Serum protein changes over time
For each analyte, a mixed-effect model with year, gender, and race as
fixed covariates was applied to the log2-transformed analyte
concentration. Comparisons of each analyte at each time point (Y1 to Y2,
Y1 to Y5, and Y2 to Y5) were made and significance assessed using the
Tukey Multiple Comparison Test. Volcano plots were generated and used to
identify changes from Y5 to Y1 and from Y2 to Y1 (p -values
<0.05 and fold change >1.5X or <-1.5X).
Prediction model of SCORAD change
The prediction model of the change in SCORAD at Y5 to Y1 with all the
baseline (Y1) analytes concentrations was built using JMP [13]. With
forward selection, starting with null model and add the analyte most
predicted the most on dependent measure (e.g. smallest p -values)

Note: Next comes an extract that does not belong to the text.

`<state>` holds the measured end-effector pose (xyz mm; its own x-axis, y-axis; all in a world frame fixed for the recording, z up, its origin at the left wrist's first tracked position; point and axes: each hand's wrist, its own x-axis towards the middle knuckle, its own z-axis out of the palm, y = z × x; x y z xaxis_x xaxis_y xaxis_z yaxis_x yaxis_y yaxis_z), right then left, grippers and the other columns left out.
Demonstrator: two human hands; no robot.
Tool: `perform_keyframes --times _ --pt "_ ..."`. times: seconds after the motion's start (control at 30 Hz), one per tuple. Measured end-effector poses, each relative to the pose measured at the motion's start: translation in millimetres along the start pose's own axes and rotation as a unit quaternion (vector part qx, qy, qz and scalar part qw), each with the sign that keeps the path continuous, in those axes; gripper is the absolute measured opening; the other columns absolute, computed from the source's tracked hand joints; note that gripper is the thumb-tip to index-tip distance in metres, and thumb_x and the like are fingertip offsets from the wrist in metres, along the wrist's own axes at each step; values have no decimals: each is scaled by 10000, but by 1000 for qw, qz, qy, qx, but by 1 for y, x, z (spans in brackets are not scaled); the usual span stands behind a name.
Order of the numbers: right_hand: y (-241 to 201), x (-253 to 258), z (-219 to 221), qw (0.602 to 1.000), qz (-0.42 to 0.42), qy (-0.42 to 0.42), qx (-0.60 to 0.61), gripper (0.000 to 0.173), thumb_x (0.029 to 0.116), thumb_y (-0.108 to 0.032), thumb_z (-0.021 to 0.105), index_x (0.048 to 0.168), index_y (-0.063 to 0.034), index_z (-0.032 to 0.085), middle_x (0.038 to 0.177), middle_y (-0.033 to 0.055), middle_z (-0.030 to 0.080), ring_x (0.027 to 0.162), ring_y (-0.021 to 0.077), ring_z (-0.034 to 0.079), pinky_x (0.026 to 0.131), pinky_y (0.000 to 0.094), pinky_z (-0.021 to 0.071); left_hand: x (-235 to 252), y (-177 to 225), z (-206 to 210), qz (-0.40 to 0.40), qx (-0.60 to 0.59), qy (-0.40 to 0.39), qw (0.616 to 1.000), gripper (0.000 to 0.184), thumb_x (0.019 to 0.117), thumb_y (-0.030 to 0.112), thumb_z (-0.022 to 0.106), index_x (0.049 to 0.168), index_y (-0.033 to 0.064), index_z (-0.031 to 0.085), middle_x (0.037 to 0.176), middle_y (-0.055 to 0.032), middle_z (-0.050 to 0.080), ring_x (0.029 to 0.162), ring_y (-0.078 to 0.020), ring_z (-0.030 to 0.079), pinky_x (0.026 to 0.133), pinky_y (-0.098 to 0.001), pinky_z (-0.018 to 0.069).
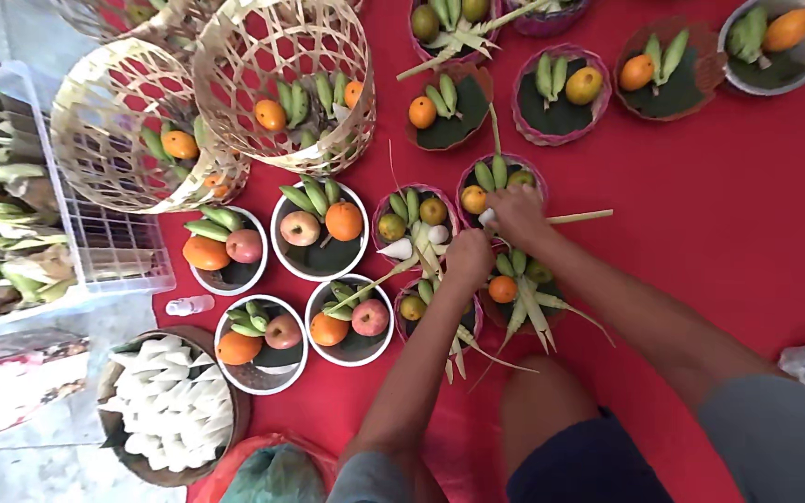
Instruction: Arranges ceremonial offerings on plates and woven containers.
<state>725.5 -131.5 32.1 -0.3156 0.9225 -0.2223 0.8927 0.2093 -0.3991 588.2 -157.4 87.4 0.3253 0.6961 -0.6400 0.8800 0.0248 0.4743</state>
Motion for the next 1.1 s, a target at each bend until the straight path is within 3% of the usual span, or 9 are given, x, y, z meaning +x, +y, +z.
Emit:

one by one until including analyte predictors provided no additional
predictive power. The stopping criteria is based on minimum corrected
Akaike Information Criterion (AIC) [14]. To evaluate the performance
of prediction model, we calculate the R squares and RMSE (Root Mean
Square Error) between predicted values and observed values for all
patients and RMSE. Furthermore, the cross validation on the proposed
prediction model with selected markers was applied with 100 iterations
[15]. At each iteration, the entire baseline patient set was split
into training set (75%) and testing test (25%). The training set data
was used to build the model and estimate model parameters. The model was
then used to predict the testing set data. The R squares and RMSE
between predicted values and observed values were calculated for each
iteration to assess the robustness of prediction model.